In its heyday, some 85 million years ago, Deinosuchus, measuring well over 10 meters from head to tail, was the terror of North American estuaries. It must have fed on big game and large fish, says Gregory Erickson, a paleontologist at the University of California, Berkeley. "We suspect it ate dinosaurs--it certainly had the size to do it." Together with geologist Christopher Brochu, Erickson wondered if Deinosuchus, like dinosaurs, experienced an intense growth spurt early in life, or whether there was some other secret to its size. To find out, Erickson and Brochu sliced up Deinosuchus fossils and counted and measured the concentric rings in the bones, which, in modern crocodiles, are deposited yearly. From the rings' sizes, they estimated the animal's size at every age.
Modern crocodiles gain about 25 centimeters per year during the first 10 years of their lives, after which their growth slows down.
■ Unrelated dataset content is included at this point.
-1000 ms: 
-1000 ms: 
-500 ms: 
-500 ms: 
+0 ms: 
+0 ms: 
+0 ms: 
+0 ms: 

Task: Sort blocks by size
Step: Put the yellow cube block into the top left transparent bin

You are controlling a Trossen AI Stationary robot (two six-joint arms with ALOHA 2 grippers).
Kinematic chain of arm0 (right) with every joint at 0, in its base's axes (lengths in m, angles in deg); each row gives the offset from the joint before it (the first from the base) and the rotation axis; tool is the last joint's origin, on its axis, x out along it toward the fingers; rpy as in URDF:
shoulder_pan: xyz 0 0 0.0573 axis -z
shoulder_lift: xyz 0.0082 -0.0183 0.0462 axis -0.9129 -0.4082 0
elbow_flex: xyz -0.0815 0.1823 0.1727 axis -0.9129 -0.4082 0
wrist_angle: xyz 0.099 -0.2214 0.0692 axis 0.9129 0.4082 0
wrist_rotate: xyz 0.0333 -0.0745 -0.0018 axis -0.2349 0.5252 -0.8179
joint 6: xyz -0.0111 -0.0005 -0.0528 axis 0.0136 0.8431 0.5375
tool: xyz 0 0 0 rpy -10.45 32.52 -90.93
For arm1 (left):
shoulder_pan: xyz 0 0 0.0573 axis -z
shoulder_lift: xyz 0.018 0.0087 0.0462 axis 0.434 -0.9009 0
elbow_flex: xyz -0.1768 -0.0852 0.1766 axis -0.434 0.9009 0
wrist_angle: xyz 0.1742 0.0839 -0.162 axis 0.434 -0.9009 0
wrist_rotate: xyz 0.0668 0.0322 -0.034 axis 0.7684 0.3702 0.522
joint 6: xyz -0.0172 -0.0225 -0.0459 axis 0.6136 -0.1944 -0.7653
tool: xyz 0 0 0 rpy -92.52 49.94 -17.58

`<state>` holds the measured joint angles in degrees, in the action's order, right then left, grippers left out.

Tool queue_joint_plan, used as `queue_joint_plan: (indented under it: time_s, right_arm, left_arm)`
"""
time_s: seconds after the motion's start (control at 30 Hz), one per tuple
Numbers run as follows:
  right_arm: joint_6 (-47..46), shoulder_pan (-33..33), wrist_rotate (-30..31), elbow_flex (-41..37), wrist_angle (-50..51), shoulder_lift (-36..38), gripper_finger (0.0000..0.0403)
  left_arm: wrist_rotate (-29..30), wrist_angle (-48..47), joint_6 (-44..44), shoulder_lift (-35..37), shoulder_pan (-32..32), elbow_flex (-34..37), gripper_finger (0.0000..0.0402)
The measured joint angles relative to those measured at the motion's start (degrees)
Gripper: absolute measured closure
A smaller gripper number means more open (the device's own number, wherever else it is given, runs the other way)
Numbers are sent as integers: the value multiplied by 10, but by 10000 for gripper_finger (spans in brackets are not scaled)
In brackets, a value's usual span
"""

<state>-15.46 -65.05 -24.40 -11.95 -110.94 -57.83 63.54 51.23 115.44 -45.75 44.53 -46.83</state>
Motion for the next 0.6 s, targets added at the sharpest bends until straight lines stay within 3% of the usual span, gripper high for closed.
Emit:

But the curves for Deinosuchus looked different: Rather than leveling off at age 10, the creature maintained a juvenile growth rate throughout most of its 50-year life. "Imagine if our teenagers kept going for another 10 years--they'd get gigantic," says Erickson.
David Schwimmer, a paleontologist who studies Deinosuchus fossils at Columbus State University in Georgia, says the results are "very interesting." But he points out that the climate of the Cretaceous is still under debate, and he is skeptical about the assumption that the growth rings represent years. "They could reflect nutritive cycles or seasonal droughts," he says, in which case they could occur less or more frequently than today, making Deinosuchus's growth curve look a lot different.